We finally saw our honey on the ultrasound screen after a demanding ten weeks. We hadn’t had any scans for 20 to 30 weeks since of insurance concerns. My worry was unbearable on the morning of our 30-week appointment, and that’s when everything altered forever.

Courtesy of Stephanie George



As before, the ultrasound tech greeted us with a smile, but after a brief  conversation of small talk, silence sloped. I finally enquired as to whether everything was alright after a few minutes. She said she would be right back, turned off the screen, and smiled softly. With numbness in my eyes, I supposed to my fiancé Giovanni, “I knew it.”

Courtesy of Stephanie George



We exposed that our baby’s heart had serious faults. They said we had “no excellent” but to carry the pregnancy to term because they supposed he had a syndrome.

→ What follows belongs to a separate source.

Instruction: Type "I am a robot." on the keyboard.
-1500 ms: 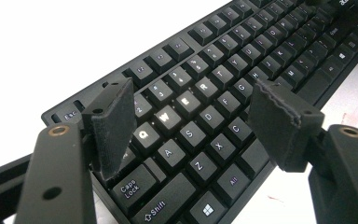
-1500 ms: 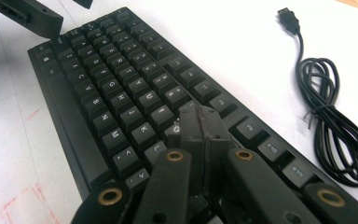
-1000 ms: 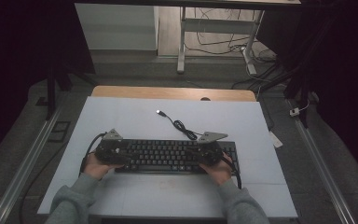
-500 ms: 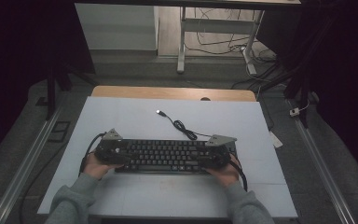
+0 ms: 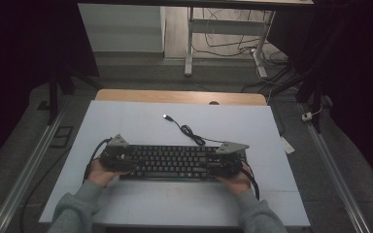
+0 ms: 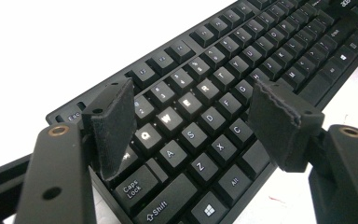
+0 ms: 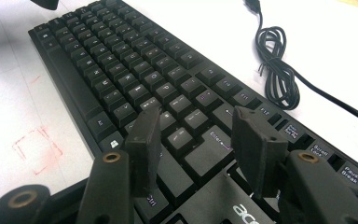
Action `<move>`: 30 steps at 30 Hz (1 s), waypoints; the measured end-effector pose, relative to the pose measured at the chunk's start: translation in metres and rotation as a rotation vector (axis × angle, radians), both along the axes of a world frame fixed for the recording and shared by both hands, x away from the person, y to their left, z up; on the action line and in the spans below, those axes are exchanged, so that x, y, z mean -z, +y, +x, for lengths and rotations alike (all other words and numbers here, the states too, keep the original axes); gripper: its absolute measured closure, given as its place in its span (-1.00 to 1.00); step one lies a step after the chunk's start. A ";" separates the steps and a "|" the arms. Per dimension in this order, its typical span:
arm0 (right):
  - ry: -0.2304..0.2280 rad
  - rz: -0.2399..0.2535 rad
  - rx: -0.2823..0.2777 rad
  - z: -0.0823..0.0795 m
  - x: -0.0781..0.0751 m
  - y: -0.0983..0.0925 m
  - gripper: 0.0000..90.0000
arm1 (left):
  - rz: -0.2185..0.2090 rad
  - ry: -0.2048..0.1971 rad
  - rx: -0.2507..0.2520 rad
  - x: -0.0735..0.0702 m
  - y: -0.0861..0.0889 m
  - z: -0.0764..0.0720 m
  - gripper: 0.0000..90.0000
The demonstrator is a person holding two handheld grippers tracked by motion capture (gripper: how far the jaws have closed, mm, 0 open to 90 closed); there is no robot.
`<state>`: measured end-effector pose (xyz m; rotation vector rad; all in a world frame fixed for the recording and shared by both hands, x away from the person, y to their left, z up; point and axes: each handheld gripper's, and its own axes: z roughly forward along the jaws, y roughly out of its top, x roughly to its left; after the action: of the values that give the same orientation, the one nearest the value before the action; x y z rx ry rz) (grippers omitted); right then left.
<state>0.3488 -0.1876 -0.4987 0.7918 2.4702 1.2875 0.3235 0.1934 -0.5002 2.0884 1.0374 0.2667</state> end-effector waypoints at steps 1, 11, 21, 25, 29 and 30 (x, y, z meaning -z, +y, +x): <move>0.000 0.000 0.000 0.000 0.000 0.000 0.18 | 0.002 -0.001 0.002 0.000 -0.001 0.000 -0.29; -0.001 -0.004 -0.002 0.000 0.000 0.001 0.18 | 0.009 -0.003 0.028 0.000 -0.011 -0.002 -0.25; 0.000 -0.005 -0.003 0.001 0.002 0.001 0.18 | 0.006 -0.009 0.074 0.001 -0.025 -0.004 -0.02; 0.002 -0.010 -0.002 0.001 0.002 0.001 0.18 | 0.007 -0.007 0.100 0.003 -0.032 -0.004 0.20; 0.001 -0.010 -0.004 0.001 0.002 0.002 0.18 | 0.017 -0.007 0.127 0.005 -0.040 -0.004 0.53; 0.001 -0.011 -0.004 0.001 0.002 0.002 0.18 | 0.019 -0.008 0.133 0.006 -0.042 -0.004 0.63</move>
<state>0.3497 -0.1860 -0.5008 0.7857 2.4791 1.2734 0.3196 0.1512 -0.5061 2.1607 0.8904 0.2183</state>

Hearing that infuriated me, as though his life was already being thought unworthy.



We had an amniocentesis in the weeks that shadowed, which confirmed a syndrome that we were unable to fully identity until after birth. According to the technician, he may already have heart failure because of the fluid surrounding his heart. The idea of behind him felt real and intimate for the first time. I leaked for days. Together, we mourned for the life we had been so eager to experience.



Finally, a paediatric cardiologist offered us hope. His heart flaws double outlet right ventricle, tetralogy of fallot, ventricular septal defect, and pulmonic stenosis were thoroughly described by Dr. Eleanor Ross. We were both relieved to receive a analysis and afraid of what lay ahead when we left.



He stationary moving at 34 weeks. Because he was too small for surgery, the hospital staff conversant us that they weren’t yet prepared to deliver him. However, our young Sebastian had a different idea. He presented up less than a week later, weighing 3 pounds, 14 ounces, hairy, and prepared for battle.



The contentment lasted only a short time. He was occupied to the NICU and intubated shortly after birth. I only held him 29 times over the course of 100 days, and he was intubated for 80 of them. Doctors gave him a poor forecast after identifying him with Cornelia de Lange syndrome and encephalopathy.



Sebastian, however, refuted their claims. He persevered through innumerable setbacks, a slow retrieval, and three heart surgeries. He is full off forte, love, and light, despite the belief that he would never walk, say, or hear.



Every day, he instills in us the standards of hope, thankfulness, and patience. Our heart, our joy, our fighter Sebastian is a miracle.